[[ DATASET SECTION open ]]

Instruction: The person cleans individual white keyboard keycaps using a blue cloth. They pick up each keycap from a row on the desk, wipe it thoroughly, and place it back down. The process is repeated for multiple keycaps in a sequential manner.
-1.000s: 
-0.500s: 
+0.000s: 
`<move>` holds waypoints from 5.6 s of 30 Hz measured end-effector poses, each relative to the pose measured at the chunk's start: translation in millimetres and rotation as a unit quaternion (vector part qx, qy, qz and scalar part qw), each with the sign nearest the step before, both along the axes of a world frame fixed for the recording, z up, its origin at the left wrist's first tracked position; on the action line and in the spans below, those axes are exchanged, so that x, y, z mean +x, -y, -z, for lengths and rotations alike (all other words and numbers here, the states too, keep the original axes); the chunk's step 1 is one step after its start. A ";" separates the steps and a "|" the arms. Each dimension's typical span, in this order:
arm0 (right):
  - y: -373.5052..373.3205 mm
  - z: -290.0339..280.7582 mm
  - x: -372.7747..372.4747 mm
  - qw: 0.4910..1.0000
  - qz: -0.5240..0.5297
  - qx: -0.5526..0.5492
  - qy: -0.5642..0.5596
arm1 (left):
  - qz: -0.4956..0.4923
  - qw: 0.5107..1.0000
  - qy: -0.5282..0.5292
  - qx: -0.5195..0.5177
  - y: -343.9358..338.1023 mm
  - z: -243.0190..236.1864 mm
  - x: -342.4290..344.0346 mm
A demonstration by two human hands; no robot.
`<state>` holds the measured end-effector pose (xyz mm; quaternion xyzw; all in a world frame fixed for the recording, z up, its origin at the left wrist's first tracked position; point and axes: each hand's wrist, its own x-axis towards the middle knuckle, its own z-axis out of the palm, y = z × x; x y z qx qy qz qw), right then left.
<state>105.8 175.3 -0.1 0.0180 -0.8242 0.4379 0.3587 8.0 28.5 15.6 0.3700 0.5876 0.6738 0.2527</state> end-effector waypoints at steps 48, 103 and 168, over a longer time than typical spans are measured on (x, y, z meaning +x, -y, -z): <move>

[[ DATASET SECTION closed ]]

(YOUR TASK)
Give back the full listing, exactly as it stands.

(YOUR RESPONSE)
Instruction: The person cleans individual white keyboard keycaps using a blue cloth. They pick up each keycap from a row on the desk, wipe it thoroughly, and place it back down. The process is repeated for multiple keycaps in a sequential manner.
-1.000s: 
-0.500s: 
+0.000s: 
`<move>` holds waypoints from 5.6 s of 30 Hz measured end-effector poses, each relative to the pose measured at the chunk's start: translation in millimetres and rotation as a unit quaternion (vector part qx, qy, qz and scalar part qw), each with the sign nearest the step before, both along the axes of a world frame fixed for the recording, z up, its origin at the left wrist's first tracked position; on the action line and in the spans below, those axes are exchanged, so that x, y, z mean +x, -y, -z, for lengths and rotations alike (all other words and numbers here, the states too, keep the original axes); the chunk's step 1 is one step after its start. A ";" separates the steps and a "|" the arms. Each dimension's typical span, in this order:
arm0 (right):
  - y: -373.5052..373.3205 mm
  - z: -290.0339..280.7582 mm
  - x: -372.7747..372.4747 mm
  - qw: 0.4910..1.0000
  - qz: -0.5240..0.5297
  - qx: -0.5526..0.5492
  - qy: -0.5642..0.5596
arm1 (left):
  - qz: -0.4956..0.4923
  - qw: 0.5107..1.0000
  - qy: -0.5282..0.5292
  - qx: -0.5195..0.5177
  - y: -343.9358..338.1023 mm
  - z: -243.0190..236.1864 mm
  - x: -342.4290..344.0346 mm
A demonstration by two human hands; no robot.
`<state>` holds the measured end-effector pose (xyz mm; quaternion xyzw; all in a world frame fixed for the recording, z up, its origin at the left wrist's first tracked position; point and axes: each hand's wrist, its own x-axis towards the middle knuckle, its own z-axis out of the palm, y = z × x; x y z qx qy qz qw), right then left.
<state>105.8 175.3 -0.1 0.0180 -0.8242 0.4379 0.3587 8.0 28.5 15.6 0.3700 0.5876 0.6738 0.2527</state> end-effector waypoints at steps 48, 103 and 168, over a longer time than typical spans are measured on (x, y, z meaning +x, -y, -z): <move>

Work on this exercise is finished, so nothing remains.